• _EXERCISE PROMPT_
Examine the material below. Gather every line in which the string "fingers" appears.

• _INFORMATION SHOWN_

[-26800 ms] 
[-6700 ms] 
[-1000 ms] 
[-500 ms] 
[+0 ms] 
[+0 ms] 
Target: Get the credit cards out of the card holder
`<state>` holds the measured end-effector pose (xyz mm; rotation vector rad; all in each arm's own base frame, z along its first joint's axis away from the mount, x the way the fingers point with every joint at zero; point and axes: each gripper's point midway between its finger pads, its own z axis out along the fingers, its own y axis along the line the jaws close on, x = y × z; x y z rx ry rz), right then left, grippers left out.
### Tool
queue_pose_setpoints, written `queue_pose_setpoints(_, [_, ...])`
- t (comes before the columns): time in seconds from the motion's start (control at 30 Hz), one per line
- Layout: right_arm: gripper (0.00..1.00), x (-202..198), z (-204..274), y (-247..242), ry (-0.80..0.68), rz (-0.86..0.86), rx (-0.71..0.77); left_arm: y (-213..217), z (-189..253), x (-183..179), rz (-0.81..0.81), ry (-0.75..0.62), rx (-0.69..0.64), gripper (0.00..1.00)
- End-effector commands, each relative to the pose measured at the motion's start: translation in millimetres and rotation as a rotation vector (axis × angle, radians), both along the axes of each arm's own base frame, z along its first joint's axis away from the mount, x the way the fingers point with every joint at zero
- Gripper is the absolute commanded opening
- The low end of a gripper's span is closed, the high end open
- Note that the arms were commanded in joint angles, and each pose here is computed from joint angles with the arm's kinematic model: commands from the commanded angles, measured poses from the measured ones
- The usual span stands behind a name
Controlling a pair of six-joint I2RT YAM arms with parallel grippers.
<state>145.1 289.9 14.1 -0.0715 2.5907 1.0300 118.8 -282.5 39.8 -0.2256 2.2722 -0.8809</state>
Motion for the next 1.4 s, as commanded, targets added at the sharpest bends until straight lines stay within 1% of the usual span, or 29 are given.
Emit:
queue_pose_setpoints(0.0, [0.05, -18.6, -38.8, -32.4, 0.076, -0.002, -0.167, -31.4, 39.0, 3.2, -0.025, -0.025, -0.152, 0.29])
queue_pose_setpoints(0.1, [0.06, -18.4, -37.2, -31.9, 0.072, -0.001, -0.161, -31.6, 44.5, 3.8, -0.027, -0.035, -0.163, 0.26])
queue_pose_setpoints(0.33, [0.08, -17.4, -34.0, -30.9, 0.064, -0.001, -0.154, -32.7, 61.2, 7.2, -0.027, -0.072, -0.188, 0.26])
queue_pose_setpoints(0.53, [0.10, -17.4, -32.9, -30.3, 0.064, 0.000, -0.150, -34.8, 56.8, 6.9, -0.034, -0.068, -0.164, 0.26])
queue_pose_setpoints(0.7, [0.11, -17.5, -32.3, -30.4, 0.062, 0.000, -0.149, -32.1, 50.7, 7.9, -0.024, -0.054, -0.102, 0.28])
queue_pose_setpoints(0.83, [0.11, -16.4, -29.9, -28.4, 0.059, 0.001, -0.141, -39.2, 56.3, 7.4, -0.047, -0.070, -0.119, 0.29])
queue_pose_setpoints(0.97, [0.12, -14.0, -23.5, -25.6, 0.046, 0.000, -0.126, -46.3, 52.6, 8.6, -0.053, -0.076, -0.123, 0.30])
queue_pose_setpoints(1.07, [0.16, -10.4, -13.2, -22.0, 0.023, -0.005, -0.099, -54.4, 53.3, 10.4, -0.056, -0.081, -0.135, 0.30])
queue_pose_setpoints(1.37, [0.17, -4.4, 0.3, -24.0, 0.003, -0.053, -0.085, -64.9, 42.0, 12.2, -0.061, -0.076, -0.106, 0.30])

• _RESULT OF THE EXERCISE_
`<state>` holds the measured end-effector pose (xyz mm; rotation vector rad; all in each arm's own base frame, z along its first joint's axis away from the mount, x the way the fingers point with every joint at zero; point and axes: each gripper's point midway between its finger pads, its own z axis out along the fingers, its own y axis along the line the jaws close on, x = y × z; x y z rx ry rz), right then left, grippers left out.
- End-effector commands, each relative to the pose measured at the motion's start: translation in millimetres and rotation as a rotation vector (axis × angle, radians), both along the axes of each arm's own base frame, z along its first joint's axis away from the mount, x the way the fingers point with every joint at zero

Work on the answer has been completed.